> PROBLEM: Among the lines of data below, reproduce only those from the one with "Annotation job — mark the left" through the one with "Annotation job — mark the floor", exactly as they stand, both ends included.
****
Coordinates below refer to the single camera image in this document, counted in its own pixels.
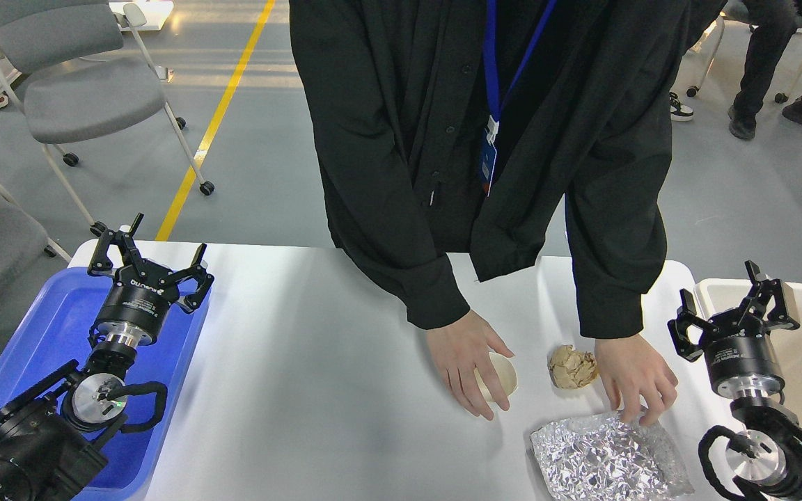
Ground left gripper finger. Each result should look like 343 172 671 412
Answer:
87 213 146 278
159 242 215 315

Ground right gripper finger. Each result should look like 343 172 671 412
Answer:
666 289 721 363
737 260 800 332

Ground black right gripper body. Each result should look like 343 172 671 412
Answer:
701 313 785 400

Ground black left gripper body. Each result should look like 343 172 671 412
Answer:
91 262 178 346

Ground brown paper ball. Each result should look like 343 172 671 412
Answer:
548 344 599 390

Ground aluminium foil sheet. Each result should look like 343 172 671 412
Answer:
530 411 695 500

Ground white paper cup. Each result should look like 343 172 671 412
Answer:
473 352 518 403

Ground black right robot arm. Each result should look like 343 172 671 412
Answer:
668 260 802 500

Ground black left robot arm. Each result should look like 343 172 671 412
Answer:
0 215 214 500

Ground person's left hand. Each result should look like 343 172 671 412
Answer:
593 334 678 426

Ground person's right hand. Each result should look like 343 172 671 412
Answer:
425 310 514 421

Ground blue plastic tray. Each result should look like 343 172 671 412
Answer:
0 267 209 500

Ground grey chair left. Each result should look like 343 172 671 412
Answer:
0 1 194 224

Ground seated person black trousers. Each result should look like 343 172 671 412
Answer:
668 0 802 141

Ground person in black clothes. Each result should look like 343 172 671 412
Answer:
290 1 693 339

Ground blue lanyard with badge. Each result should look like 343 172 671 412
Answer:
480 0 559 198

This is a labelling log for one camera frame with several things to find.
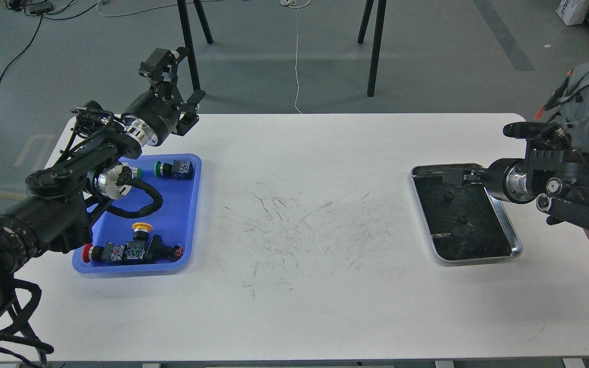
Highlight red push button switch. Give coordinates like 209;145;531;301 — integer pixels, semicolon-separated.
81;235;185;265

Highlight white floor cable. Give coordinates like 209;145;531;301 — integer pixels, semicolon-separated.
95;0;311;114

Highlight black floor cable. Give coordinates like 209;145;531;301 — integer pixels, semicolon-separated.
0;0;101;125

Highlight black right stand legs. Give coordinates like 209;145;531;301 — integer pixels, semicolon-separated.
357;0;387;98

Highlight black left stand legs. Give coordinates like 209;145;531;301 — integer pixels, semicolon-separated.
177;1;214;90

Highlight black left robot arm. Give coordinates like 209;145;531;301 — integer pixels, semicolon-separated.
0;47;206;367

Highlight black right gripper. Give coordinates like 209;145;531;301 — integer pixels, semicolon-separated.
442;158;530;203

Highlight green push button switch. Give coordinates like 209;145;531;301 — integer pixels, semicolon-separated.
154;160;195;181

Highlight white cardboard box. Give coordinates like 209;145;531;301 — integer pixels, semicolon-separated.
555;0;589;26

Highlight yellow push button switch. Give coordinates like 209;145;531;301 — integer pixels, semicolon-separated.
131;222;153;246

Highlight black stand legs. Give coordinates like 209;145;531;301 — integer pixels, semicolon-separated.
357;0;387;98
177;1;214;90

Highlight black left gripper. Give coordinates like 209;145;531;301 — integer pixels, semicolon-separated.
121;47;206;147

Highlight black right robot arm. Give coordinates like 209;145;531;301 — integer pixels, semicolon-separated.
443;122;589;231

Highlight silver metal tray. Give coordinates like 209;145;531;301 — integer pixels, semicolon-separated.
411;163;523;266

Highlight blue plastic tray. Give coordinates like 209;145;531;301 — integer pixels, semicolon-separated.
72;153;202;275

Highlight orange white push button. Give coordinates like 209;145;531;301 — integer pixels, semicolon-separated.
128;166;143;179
****
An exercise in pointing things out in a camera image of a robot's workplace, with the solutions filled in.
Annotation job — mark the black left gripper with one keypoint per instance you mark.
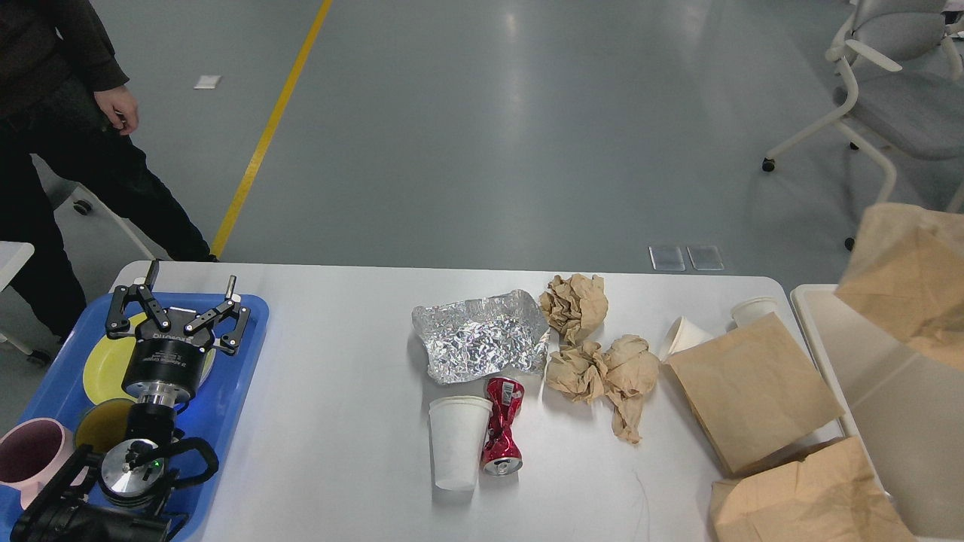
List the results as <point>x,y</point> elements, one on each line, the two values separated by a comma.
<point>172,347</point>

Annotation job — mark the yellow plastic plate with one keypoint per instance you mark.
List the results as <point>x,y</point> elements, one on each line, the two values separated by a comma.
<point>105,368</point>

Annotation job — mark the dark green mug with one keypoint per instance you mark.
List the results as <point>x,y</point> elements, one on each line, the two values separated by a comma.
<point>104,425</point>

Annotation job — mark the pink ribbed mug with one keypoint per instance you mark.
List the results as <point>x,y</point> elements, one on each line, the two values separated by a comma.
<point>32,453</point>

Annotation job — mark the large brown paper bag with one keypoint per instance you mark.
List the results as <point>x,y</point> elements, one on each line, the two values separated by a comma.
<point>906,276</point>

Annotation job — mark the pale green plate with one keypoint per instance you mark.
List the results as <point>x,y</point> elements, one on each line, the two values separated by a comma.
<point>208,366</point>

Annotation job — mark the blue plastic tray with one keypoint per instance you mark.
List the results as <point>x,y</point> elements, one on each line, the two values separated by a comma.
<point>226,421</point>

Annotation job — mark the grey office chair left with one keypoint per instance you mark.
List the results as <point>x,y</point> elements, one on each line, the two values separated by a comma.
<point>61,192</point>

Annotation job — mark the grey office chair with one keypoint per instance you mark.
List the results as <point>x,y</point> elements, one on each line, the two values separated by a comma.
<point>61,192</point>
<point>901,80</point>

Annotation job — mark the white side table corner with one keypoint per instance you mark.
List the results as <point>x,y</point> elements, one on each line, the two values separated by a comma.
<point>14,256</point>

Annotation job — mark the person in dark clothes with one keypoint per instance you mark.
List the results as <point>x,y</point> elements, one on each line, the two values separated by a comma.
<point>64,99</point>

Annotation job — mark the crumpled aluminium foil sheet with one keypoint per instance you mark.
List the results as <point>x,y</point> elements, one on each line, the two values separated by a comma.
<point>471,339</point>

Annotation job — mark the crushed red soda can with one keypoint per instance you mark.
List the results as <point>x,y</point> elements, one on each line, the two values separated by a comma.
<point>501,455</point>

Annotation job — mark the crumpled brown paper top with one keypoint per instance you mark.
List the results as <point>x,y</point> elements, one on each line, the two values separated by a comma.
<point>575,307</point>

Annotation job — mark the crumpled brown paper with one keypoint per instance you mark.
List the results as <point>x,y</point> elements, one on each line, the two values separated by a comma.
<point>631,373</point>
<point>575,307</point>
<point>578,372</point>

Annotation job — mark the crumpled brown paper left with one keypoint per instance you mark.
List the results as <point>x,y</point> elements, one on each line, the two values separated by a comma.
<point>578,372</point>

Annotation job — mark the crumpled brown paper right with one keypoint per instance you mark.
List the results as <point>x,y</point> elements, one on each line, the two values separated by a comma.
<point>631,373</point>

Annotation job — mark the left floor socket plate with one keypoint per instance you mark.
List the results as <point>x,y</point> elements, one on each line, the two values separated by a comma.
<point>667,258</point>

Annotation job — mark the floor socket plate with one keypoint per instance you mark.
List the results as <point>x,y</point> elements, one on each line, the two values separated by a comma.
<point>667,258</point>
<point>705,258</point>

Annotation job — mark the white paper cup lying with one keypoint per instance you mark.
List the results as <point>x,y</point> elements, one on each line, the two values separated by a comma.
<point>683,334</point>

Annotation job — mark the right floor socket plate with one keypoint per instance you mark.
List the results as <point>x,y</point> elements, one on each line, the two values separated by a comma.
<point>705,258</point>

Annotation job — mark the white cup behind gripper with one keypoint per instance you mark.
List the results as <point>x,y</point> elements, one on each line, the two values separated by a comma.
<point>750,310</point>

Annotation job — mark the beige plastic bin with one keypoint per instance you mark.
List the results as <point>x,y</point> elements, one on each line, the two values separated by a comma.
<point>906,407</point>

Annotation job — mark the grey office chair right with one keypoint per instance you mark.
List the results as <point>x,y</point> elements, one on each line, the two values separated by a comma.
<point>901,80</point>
****
> RESULT:
Annotation job — mark the left floor socket plate with one keypoint per instance you mark.
List the results as <point>x,y</point> elements, one on each line, the two values separated by a comma.
<point>667,258</point>

Annotation job — mark the floor socket plate with one keypoint per instance you mark.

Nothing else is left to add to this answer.